市場は、今回のFRB人事によって、米金融政策の正常化ペースは速まると考えている模様で、また、物価については、高止まりの長期化、あるいは、一段の上昇を想定しているように思われます。つまり、米金融政策に関する市場の予想は、現時点でかなりタカ派的ともいえます。そこで、以下、このような市場の見方は合理的なのか、行き過ぎなのかについて考えてみます。

米国における足元の物価上昇は、ほぼコロナの感染拡大に起因するものと考えられます。すなわち、コロナの感染拡大で働き手が労働市場から退避→物流や工場などでの人手不足→物流の停滞や原材料不足→人件費や原材料価格上昇→財・サービス価格への転嫁→物価上昇、という流れです。したがって、コロナの感染が落ち着き、働き手が労働市場に戻ってくれば、物価の伸びは次第に鈍化する可能性は高いとみています。

弊社は米物価の伸びは次第に鈍化するとみており米利上げは来年10-12月期に1回を予想する

つまり、コロナの感染拡大に起因する物価上昇は、少なくとも連続利上げで対処する問題ではないため、この点を踏まえれば、FF金利先物市場での米利上げの織り込みは、やや行き過ぎのように思われます。米国の物価と経済成長に関する弊社見通しは図表2の通りで、2022年10-12月期に物価は2%近辺へ低下し、実質GDP成長率は2%台後半に落ち着くと予想しています。

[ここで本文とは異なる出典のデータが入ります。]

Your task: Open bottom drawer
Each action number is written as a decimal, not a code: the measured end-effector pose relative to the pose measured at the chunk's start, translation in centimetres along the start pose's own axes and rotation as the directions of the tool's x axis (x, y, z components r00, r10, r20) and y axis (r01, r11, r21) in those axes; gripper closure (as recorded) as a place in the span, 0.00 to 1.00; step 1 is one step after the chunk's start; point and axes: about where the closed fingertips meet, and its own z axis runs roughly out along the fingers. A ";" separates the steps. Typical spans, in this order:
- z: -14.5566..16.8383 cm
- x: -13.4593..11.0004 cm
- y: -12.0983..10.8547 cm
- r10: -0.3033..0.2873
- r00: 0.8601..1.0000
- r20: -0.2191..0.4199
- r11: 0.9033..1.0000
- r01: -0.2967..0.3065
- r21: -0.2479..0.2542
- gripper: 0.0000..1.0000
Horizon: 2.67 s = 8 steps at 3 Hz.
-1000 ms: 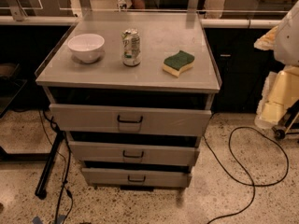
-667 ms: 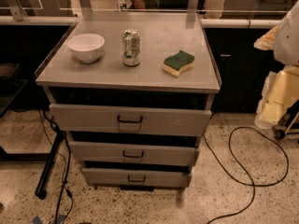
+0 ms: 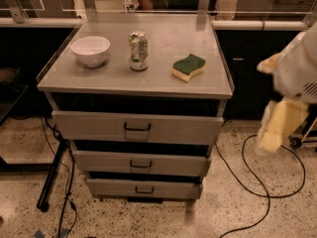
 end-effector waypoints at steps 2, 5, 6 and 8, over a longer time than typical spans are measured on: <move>8.4 -0.2 3.6 -0.037 0.999 -0.019 0.997 0.035 -0.073 0.00; 23.5 3.0 10.6 -0.058 0.998 -0.023 0.980 0.053 -0.191 0.00; 23.9 3.0 10.7 -0.057 0.998 -0.020 0.980 0.052 -0.194 0.00; 31.0 2.6 14.4 -0.025 0.999 -0.033 0.966 0.016 -0.257 0.00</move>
Offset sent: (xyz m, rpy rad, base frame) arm 0.0000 0.0229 -0.0678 -0.0065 0.0435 0.0389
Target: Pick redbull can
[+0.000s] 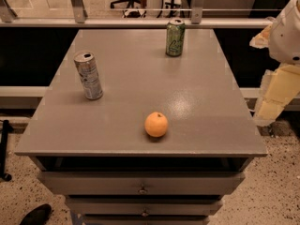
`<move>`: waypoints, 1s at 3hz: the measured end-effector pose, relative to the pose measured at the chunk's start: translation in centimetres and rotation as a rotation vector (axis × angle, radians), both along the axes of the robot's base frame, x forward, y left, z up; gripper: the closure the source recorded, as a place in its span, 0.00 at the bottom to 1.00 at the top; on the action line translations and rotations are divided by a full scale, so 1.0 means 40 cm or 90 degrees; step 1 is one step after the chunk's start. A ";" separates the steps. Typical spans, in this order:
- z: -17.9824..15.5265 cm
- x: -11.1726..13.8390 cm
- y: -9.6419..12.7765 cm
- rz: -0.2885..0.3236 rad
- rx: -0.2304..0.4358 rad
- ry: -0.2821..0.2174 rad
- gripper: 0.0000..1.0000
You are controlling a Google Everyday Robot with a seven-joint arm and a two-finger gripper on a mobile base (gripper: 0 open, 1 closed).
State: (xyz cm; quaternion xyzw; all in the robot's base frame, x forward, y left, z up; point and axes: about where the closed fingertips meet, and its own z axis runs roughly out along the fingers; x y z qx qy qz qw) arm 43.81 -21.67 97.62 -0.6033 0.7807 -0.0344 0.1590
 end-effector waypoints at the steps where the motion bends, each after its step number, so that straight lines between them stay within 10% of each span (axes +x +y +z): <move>1: 0.000 0.000 0.000 0.000 0.000 0.000 0.00; 3: -0.038 0.053 0.099 0.053 0.073 0.002 0.00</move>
Offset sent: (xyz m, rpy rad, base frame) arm 0.0078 0.0102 -0.0048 0.0529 0.0018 0.0386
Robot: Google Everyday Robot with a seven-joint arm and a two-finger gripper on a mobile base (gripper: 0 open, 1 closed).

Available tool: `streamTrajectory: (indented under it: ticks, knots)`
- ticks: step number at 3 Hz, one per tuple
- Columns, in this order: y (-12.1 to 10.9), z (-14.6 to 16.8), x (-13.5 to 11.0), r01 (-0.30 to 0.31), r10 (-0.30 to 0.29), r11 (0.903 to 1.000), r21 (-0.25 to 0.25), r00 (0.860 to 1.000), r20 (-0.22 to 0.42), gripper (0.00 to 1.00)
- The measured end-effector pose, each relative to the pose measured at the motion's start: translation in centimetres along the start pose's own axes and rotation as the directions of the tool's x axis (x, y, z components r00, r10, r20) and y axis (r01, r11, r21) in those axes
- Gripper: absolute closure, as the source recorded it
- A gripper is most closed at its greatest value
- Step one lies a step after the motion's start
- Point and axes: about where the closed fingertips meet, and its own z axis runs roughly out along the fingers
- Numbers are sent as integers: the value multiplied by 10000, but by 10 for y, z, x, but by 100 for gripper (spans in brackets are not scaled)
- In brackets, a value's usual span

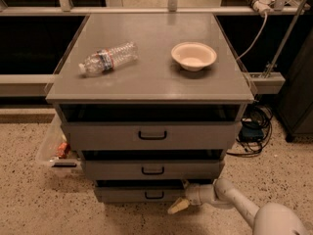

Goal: Open bottom drawer

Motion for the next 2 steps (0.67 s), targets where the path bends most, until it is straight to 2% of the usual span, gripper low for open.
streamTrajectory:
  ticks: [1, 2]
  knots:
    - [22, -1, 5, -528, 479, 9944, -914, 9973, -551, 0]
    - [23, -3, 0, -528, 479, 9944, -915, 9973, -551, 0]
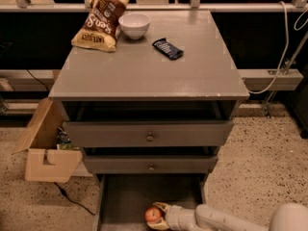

米利上げの時期は2022年10-12月期を見込んでいますが、物価次第では7-9月期の実施も想定されます。なお、2022年の利上げは、期待インフレ率の抑制を主眼とし、1回だけにとどまるとみています。そのため、市場の利上げ予想は行き過ぎと判断されますが、利上げ予想を早期に前倒して織り込む市場の動き自体は合理的なものであり、また、行き過ぎが確認されれば早期に予想を修正することも、市場の合理的な動きといえます。